Paukenschlag aus Palo Alto

HP besinnt sich zurück aufs Enterprise

19.08.2011
Von 
Thomas Cloer war Redakteur der Computerwoche.

WebOS ist abgeschrieben

Und mit genau dieser Verzahnung von Hardware, Software und Services haben auch Apples Wettbewerber bei den mobilen Devices zu kämpfen, denen allesamt ein vergleichbar komplettes Ökosystem fehlt. HP unternahm einen der scheinbar ambitioniertesten Versuche, gegen iPhone und iPad anzutreten, als es im vergangenen Jahr 1,2 Milliarden Dollar für Palm hinblätterte und dann Smartphones und das "Touchpad"-Tablet mit dem anerkannt guten mobilen Betriebssystem webOS herausbrachte.

Doch eine noch so gute mobile Plattform ist ohne ausreichend App-Entwickler und flankierende Inhalte einfach nichts wert. Das hat HP offenbar auch einsehen müssen. Es baut ab sofort keine Touchpads und webOS-Telefone mehr und schreibt dafür in den kommenden Monaten mindestens eine Milliarde Dollar ab - vermutlich werden es noch hunderte Millionen Dollar mehr angesichts von etwa gut 250.000 Tablets, die dem Vernehmen nach noch bei der US-Handelskette Best Buy herumliegen.

Zumindest bei Hewlett-Packard hat webOS wohl keine Zukunft mehr. Es ist aber natürlich denkbar, dass HP das Betriebssystem an andere Hersteller lizensiert oder verkauft. Eine gute Gelegenheit dazu hat das Management allerdings in dieser Woche bereits verpasst, nachdem die Übernahme von Motorola Mobility durch Google vermutlich andere Android-ODMs wie HTC oder Samsung ordentlich verunsichert hatte.

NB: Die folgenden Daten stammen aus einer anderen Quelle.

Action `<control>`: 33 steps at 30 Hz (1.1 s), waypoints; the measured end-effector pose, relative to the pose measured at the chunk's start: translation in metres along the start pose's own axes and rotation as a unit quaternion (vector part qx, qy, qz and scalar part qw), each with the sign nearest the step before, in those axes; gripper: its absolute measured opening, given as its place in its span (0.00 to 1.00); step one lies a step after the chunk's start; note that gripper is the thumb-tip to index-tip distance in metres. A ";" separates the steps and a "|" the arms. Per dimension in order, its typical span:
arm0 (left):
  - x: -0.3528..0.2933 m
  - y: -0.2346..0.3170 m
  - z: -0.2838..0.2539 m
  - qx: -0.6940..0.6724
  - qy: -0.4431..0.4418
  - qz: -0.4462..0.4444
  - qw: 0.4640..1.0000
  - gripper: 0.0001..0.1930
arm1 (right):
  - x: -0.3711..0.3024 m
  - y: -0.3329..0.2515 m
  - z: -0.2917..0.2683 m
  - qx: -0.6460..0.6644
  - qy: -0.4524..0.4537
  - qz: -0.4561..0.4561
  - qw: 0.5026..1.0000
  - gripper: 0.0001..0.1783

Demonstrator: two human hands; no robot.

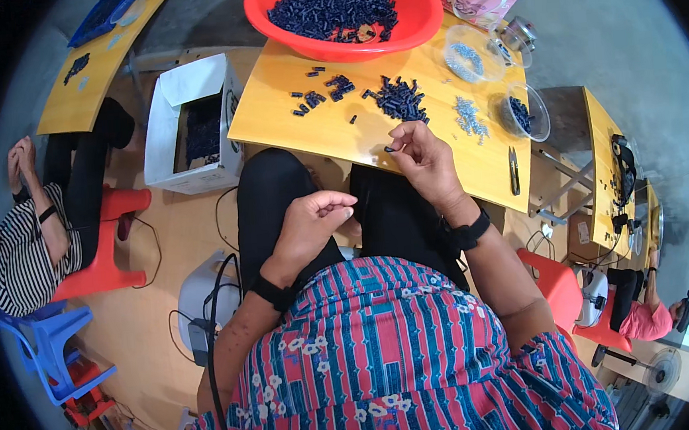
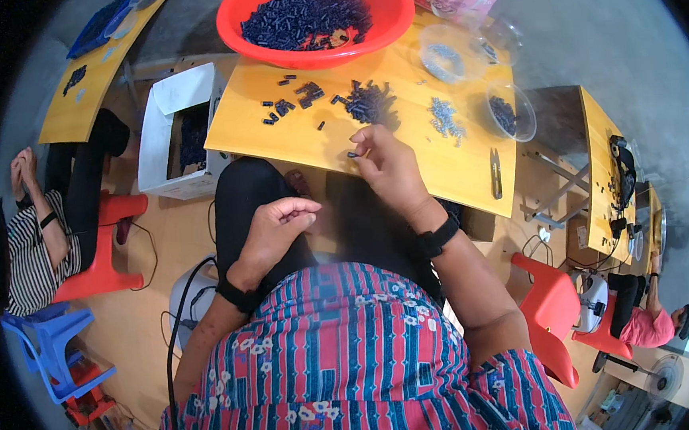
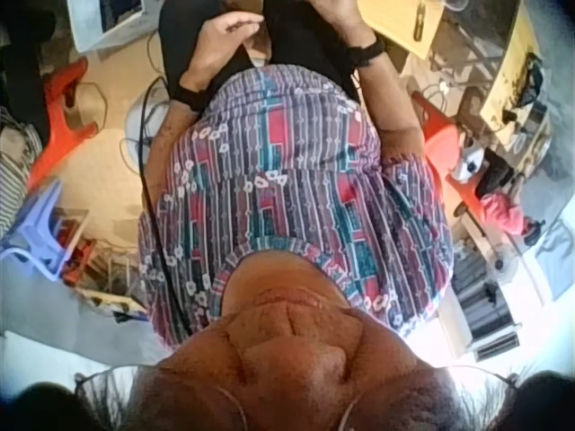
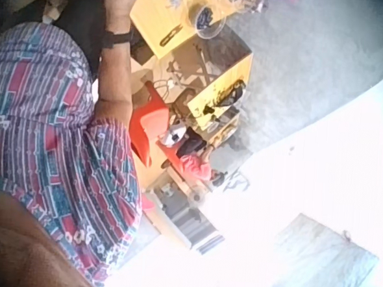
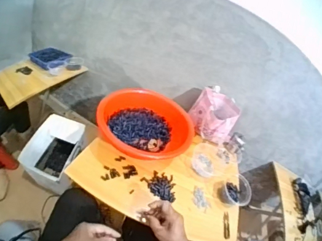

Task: Assembling small blue plastic components on a table in a manufacturing workshop.

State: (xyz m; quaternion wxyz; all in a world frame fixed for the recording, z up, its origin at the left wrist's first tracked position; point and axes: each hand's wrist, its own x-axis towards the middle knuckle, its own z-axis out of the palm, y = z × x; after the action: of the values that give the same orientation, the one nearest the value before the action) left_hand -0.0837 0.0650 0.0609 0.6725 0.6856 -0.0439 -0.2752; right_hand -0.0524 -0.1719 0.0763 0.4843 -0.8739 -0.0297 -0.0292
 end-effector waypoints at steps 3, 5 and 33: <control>-0.002 0.016 0.006 -0.062 -0.007 0.004 0.998 0.10 | -0.010 -0.018 0.005 0.243 -0.030 0.002 0.970 0.16; -0.003 0.017 0.005 -0.052 0.012 0.052 0.997 0.10 | -0.016 -0.034 0.006 0.322 -0.085 0.041 0.942 0.16; -0.006 0.002 0.006 -0.245 0.013 0.021 0.969 0.10 | -0.035 -0.051 0.029 0.156 -0.054 -0.010 0.986 0.08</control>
State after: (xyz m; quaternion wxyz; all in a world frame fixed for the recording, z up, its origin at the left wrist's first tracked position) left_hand -0.0909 0.0619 0.0648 0.8260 0.5027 0.0186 -0.2543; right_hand -0.0908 -0.1213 0.1017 0.6122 -0.7876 -0.0682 0.0182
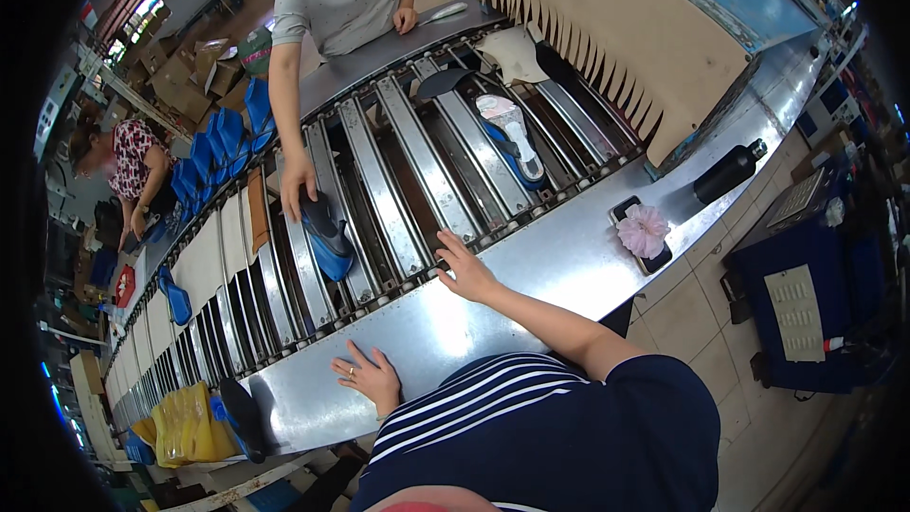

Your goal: Organizing and managing shoe soles and upper components on a manufacturing conveyor belt.

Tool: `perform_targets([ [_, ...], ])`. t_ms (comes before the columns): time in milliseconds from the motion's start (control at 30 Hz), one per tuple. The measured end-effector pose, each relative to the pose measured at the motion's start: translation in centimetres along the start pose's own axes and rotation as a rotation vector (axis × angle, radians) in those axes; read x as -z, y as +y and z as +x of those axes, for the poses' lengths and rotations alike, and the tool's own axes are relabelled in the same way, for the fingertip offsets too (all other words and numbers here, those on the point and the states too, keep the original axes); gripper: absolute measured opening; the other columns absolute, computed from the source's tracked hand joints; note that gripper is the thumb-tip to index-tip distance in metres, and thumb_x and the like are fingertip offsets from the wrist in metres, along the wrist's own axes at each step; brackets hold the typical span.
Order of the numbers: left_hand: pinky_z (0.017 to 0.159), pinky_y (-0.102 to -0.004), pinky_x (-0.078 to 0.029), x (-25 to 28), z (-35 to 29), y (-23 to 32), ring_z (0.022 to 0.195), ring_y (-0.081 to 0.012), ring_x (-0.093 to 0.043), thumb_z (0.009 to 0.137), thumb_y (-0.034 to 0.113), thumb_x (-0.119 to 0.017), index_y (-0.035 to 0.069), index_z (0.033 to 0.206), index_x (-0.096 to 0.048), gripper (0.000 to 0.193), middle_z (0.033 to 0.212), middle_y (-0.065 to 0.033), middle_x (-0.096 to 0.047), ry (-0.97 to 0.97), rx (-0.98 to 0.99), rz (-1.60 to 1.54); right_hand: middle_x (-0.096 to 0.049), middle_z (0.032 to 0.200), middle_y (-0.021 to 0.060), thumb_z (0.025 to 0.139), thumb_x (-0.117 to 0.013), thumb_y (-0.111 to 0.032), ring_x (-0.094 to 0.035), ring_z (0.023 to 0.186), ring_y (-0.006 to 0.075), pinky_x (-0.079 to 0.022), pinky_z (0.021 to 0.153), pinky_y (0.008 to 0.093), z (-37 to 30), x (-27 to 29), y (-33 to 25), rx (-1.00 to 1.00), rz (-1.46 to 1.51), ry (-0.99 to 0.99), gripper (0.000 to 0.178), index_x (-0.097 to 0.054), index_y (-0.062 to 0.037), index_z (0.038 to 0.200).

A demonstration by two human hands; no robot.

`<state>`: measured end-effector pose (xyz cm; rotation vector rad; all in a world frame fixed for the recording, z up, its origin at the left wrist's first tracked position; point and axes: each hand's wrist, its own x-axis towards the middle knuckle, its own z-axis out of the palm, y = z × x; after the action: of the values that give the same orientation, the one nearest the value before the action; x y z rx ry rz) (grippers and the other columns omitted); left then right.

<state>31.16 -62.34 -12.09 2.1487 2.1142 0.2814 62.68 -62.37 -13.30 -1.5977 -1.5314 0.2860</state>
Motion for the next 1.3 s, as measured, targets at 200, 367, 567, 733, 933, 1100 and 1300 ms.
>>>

Bösartig könnte man auch unterstellen, dass HPs PSG-Chef Todd Bradley mit der Übernahme bloß seine alten Freunde bei Palm retten wollte. Dort war er CEO, bevor er nach Palo Alto wechselte. Ob Bradley bei Hewlett-Packard noch eine Zukunft hat, ist ohnehin fraglich - in den gestrigen Pressemitteilungen wurde der Topmanager des Konzerns mit keiner Silbe erwähnt.

Noch einmal zurück zu den Quartalszahlen von HP: Auch bei der IPG ging der Umsatz zurück, wenn auch nur um ein Prozent. Die operative Marge im Druckergeschäft ist allerdings mit 14,7 Prozent weiterhin sehr gesund, weil dort das Gilette-Prinzip mit teuren Verbrauchsmaterialien weiterhin gut funktioniert. Daher war auch nicht zu erwarten, dass HP diese Sparte auf den strategische Prüfstand stellen würde.

Aus Konzernsicht erfreulich entwickelten sich das Servicegeschäft mit vier Prozent Umsatzwachstum bei 13,5 Prozent operativer Marge (HP ernannte hier einen neuen Spartenchef; John Visentin kommt von der IBM und berichtet direkt an den CEO Apotheker) und die Verkäufe der Unternehmenshardware der Sparte ESSG (Enterprise Servers, Storage and Networking) mit sieben Prozent höheren Einnahmen bei 13 Prozent operativer Marge. Ein Schwachpunkt der ESSG sind allerdings die "Business Critical Systems", sprich die Itanium-UNIX-Server mit neun Prozent weniger Umsatz.

Klarer Gewinner im Spartenvergleich ist (neben Financial Services) HP Software mit 20 Prozent Wachstum year-over-year und 19,4 Prozent operativer Marge. Dabei legten die Erlöse mit Lizenzen und Services sogar um 29 respektive 30 Prozent zu.